__WHAT IS BEING ASKED__. Using the data below, set down every line from the one containing "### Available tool" through the one containing "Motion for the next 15", inclusive and unchanged. Pictures are to be skipped.
SOURCE DATA: Begin
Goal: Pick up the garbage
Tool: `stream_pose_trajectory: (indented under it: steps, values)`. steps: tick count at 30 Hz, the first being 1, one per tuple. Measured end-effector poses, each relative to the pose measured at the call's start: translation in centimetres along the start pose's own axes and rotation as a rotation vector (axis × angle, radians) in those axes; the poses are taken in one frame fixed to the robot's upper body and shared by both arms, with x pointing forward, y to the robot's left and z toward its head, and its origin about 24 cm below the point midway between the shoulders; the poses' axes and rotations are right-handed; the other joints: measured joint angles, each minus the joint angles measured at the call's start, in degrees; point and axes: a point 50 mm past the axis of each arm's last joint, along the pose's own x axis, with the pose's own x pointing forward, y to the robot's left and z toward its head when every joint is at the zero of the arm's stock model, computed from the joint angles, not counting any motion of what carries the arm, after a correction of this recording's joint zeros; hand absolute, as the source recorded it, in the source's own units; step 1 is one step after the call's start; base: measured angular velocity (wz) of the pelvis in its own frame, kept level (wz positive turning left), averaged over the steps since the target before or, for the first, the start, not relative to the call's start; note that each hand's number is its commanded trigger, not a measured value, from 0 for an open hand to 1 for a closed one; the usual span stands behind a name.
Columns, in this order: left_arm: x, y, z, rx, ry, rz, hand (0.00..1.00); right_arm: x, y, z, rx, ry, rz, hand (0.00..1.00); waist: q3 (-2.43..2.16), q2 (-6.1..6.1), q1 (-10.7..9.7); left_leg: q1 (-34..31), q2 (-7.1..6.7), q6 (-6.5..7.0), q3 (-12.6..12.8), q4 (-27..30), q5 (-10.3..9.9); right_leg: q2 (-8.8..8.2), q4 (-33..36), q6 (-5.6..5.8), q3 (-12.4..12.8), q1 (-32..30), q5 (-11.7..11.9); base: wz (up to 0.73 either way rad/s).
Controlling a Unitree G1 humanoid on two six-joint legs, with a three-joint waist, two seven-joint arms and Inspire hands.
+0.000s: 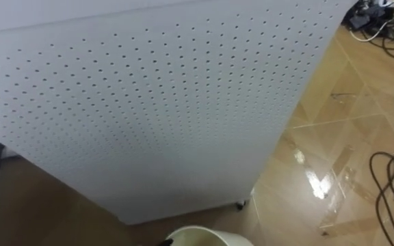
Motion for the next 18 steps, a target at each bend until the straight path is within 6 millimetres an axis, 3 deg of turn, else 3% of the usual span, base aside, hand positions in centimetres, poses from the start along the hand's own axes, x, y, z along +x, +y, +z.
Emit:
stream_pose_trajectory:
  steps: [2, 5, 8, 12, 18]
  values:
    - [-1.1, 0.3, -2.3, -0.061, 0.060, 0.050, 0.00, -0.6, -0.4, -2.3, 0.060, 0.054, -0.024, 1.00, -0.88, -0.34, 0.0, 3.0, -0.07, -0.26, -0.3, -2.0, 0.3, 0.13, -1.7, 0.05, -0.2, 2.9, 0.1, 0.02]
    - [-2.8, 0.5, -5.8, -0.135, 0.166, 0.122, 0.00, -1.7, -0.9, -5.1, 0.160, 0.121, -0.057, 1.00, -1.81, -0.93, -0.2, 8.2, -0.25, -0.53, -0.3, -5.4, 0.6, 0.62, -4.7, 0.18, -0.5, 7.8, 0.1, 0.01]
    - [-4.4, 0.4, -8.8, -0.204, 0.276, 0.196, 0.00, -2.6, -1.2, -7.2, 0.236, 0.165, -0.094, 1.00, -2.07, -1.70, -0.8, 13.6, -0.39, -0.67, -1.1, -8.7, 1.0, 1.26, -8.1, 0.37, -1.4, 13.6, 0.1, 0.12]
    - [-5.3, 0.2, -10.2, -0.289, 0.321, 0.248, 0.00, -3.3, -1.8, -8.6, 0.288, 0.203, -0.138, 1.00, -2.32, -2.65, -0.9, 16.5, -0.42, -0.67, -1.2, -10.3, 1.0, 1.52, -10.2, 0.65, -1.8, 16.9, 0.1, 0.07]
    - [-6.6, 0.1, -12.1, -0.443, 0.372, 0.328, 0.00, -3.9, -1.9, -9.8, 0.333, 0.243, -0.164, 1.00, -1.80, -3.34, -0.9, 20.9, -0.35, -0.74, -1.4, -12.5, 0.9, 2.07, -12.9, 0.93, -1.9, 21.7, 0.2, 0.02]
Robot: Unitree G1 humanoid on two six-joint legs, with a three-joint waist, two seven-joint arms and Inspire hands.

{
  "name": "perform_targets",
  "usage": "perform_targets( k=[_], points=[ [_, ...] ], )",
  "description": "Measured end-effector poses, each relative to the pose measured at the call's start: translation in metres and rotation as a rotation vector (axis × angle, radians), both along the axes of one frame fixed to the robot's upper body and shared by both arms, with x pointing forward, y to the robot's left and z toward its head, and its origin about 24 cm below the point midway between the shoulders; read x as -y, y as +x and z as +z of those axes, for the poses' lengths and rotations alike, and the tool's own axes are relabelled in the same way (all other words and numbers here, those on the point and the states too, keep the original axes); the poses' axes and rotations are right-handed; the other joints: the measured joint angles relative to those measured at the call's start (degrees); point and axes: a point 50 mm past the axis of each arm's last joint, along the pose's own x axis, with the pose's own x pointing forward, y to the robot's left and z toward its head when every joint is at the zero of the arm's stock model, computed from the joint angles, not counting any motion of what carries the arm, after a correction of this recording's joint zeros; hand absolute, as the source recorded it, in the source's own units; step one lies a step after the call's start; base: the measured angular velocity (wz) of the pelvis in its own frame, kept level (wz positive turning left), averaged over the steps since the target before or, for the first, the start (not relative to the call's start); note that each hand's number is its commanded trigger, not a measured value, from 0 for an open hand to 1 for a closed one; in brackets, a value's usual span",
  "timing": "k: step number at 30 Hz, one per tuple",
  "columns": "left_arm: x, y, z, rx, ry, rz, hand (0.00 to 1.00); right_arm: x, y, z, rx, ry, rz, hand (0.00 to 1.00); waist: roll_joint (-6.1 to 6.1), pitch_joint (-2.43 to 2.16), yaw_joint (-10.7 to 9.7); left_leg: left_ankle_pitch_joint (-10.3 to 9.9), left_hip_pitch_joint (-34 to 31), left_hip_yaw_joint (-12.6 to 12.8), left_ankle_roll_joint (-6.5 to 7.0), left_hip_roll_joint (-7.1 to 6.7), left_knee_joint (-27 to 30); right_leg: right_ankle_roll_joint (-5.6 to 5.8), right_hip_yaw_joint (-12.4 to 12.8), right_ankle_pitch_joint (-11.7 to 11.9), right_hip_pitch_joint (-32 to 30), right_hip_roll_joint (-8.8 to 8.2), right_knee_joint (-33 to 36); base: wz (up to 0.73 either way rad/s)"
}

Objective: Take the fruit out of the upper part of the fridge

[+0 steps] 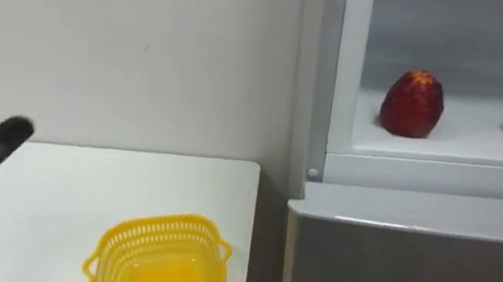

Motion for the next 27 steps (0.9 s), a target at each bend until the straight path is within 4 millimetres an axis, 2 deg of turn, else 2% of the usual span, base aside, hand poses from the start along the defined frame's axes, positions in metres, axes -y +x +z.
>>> perform_targets(
  k=[2,4,5,7,8,9,10,11,13,16,20,22,25,27],
  points=[
    [-0.011,-0.007,-0.024,-0.085,-0.070,0.071,0.00,0.001,-0.002,0.000,-0.017,-0.006,-0.007,0.00,-0.34,0.09,0.0,0.0,0.0,0.0,0.00,-0.04,0.1,0.04,-0.4,-0.1,0.3,-0.10,0.0,0.10],
    [-0.024,-0.020,-0.067,-0.235,-0.183,0.180,0.00,0.001,-0.001,0.000,-0.016,-0.009,-0.006,0.00,-0.45,0.16,0.2,0.0,0.1,-0.2,0.00,-0.04,0.2,0.06,-0.6,-0.1,0.5,-0.12,-0.1,0.02],
    [-0.027,-0.025,-0.080,-0.278,-0.217,0.207,0.00,0.000,0.001,0.000,-0.012,-0.008,-0.005,0.00,-0.43,0.14,0.2,0.0,0.2,-0.4,0.00,-0.06,0.2,0.06,-0.6,-0.1,0.6,-0.12,-0.1,0.00],
    [-0.034,-0.045,-0.126,-0.454,-0.327,0.302,0.00,0.001,0.002,0.000,-0.006,-0.011,-0.002,0.00,-0.62,0.21,-0.1,0.0,0.3,-0.7,0.00,-0.15,0.2,0.02,-0.7,-0.1,0.8,-0.11,-0.1,0.03],
    [-0.035,-0.050,-0.137,-0.500,-0.350,0.318,0.00,0.001,0.002,0.000,-0.005,-0.012,-0.001,0.00,-0.84,0.18,0.1,0.0,0.3,-0.9,0.01,-0.20,0.2,0.03,-0.9,-0.2,0.9,-0.17,-0.1,0.13],
    [-0.038,-0.062,-0.162,-0.591,-0.418,0.354,0.00,0.001,0.002,0.001,-0.005,-0.010,-0.003,0.00,-0.76,0.29,-0.1,0.0,0.6,-1.2,0.01,-0.30,0.2,0.09,-0.9,-0.5,1.2,-0.28,-0.1,0.12],
    [-0.038,-0.078,-0.188,-0.683,-0.502,0.397,0.00,0.002,0.001,0.001,-0.006,-0.008,-0.005,0.00,-0.91,0.19,0.0,0.0,0.5,-1.1,0.00,-0.35,0.2,0.10,-1.0,-0.8,1.2,-0.38,-0.1,0.10],
    [-0.037,-0.086,-0.200,-0.729,-0.543,0.422,0.00,0.002,0.001,0.001,-0.006,-0.006,-0.006,0.00,-1.01,0.15,0.0,0.0,0.5,-1.3,0.01,-0.35,0.2,0.12,-1.0,-0.8,1.2,-0.36,0.0,0.05],
    [-0.030,-0.115,-0.236,-0.869,-0.678,0.507,0.00,0.001,0.000,0.000,-0.010,0.010,-0.008,0.00,-1.18,-0.11,-0.1,0.0,0.5,-1.8,0.01,-0.39,0.3,0.12,-1.2,-0.9,1.2,-0.36,0.1,0.11],
    [-0.022,-0.147,-0.264,-0.988,-0.800,0.615,0.00,0.002,-0.001,0.001,-0.013,0.015,-0.014,0.00,-1.29,-0.10,0.0,-0.1,0.7,-2.1,0.10,-0.39,0.3,0.12,-1.3,-0.8,1.5,-0.37,0.1,0.03],
    [-0.015,-0.169,-0.280,-1.067,-0.877,0.688,0.00,0.000,-0.004,0.000,-0.032,0.036,-0.014,0.00,-1.17,0.05,-0.3,-0.4,1.2,-2.5,0.13,0.03,-0.2,0.16,-2.1,-0.9,2.2,-0.67,0.1,0.06],
    [-0.005,-0.190,-0.294,-1.164,-0.919,0.731,0.00,0.001,-0.005,0.001,-0.036,0.039,-0.015,0.00,-0.65,0.10,-0.4,-0.4,1.4,-2.3,0.14,-0.02,-0.3,0.17,-1.9,-0.9,2.2,-0.76,0.3,-0.03],
    [0.010,-0.218,-0.305,-1.299,-0.968,0.764,0.00,-0.001,-0.009,0.000,-0.047,0.046,-0.017,0.00,-0.53,-0.05,-0.3,-0.4,1.8,-1.8,0.14,0.02,-0.6,0.17,-1.4,-0.9,2.3,-0.64,0.2,-0.08],
    [0.017,-0.226,-0.309,-1.351,-0.986,0.754,0.00,-0.001,-0.013,0.000,-0.065,0.045,-0.026,0.00,-0.69,0.02,-0.4,-0.4,2.2,-1.6,0.15,0.01,-0.7,0.18,-1.4,-0.9,2.9,-0.63,0.2,0.00]
  ],
)
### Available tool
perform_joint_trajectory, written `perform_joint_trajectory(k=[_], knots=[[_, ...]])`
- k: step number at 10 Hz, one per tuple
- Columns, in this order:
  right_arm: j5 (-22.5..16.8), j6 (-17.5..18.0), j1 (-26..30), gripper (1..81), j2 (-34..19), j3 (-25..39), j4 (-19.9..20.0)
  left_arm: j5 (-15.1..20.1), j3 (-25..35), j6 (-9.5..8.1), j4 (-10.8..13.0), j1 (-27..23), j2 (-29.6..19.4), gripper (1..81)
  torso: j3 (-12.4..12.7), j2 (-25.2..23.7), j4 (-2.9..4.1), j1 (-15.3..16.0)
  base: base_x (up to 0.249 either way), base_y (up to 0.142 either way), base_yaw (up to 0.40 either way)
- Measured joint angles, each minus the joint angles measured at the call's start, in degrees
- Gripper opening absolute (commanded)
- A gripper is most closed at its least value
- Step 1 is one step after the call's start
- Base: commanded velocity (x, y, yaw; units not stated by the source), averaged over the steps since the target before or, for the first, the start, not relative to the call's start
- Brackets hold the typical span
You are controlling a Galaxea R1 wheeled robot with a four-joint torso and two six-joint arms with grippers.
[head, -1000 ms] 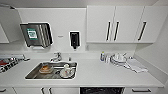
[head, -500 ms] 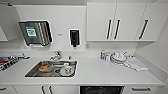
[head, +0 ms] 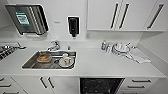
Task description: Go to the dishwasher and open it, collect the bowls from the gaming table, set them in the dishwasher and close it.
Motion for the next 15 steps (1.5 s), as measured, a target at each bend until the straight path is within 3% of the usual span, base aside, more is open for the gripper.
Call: perform_joint_trajectory(k=[2,6,8,12,15], knots=[[0.2,0.0,0.5,1.0,0.01,0.0,0.0,0.02,5.05,-0.24,-0.01,-1.95,-4.63,1.0,-3.63,0.02,0.0,0.06,0.0,0.0,0.0],[0.27,-0.04,1.07,1.0,0.28,0.0,0.11,1.74,16.63,-1.08,-0.34,-6.17,-11.45,1.0,-4.59,0.06,0.0,0.08,0.0,0.0,0.0],[0.24,-0.04,1.05,1.0,0.61,0.0,0.2,7.78,24.78,-1.18,-0.23,-10.69,-13.96,1.0,-4.61,0.06,0.0,0.08,0.0,0.0,0.0],[0.3,-0.04,1.1,1.0,0.63,0.0,0.22,21.43,36.95,-1.3,-0.26,-24.88,-17.98,1.0,-4.94,0.09,0.0,0.1,0.0,0.0,0.0],[0.69,-0.04,1.4,1.0,0.65,0.0,0.26,32.32,40.97,-1.49,-1.57,-34.18,-18.8,1.0,-9.51,0.11,0.0,0.12,0.0,0.0,0.0]])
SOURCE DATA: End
__TASK RESPONSE__.
### Available tool
perform_joint_trajectory, written `perform_joint_trajectory(k=[_], knots=[[_, ...]])`
- k: step number at 10 Hz, one per tuple
- Columns, in this order:
  right_arm: j5 (-22.5..16.8), j6 (-17.5..18.0), j1 (-26..30), gripper (1..81), j2 (-34..19), j3 (-25..39), j4 (-19.9..20.0)
  left_arm: j5 (-15.1..20.1), j3 (-25..35), j6 (-9.5..8.1), j4 (-10.8..13.0), j1 (-27..23), j2 (-29.6..19.4), gripper (1..81)
  torso: j3 (-12.4..12.7), j2 (-25.2..23.7), j4 (-2.9..4.1), j1 (-15.3..16.0)
  base: base_x (up to 0.249 either way), base_y (up to 0.142 either way), base_yaw (up to 0.40 either way)
- Measured joint angles, each minus the joint angles measured at the call's start, in degrees
- Gripper opening absolute (commanded)
- A gripper is most closed at its least value
- Step 1 is one step after the call's start
- Base: commanded velocity (x, y, yaw; units not stated by the source), averaged over the steps since the target before or, for the first, the start, not relative to the call's start
- Brackets hold the typical span
You are controlling a Galaxea R1 wheeled robot with a four-joint torso and two six-joint arms with grippers.
[head, -1000 ms] 
[head, -500 ms] 
[head, +0 ms] 
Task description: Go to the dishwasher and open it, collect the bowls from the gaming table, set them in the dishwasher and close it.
Motion for the next 15 steps (1.5 s), as measured, a target at each bend until the straight path is within 3% of the usual span, base aside, more is open for the gripper.

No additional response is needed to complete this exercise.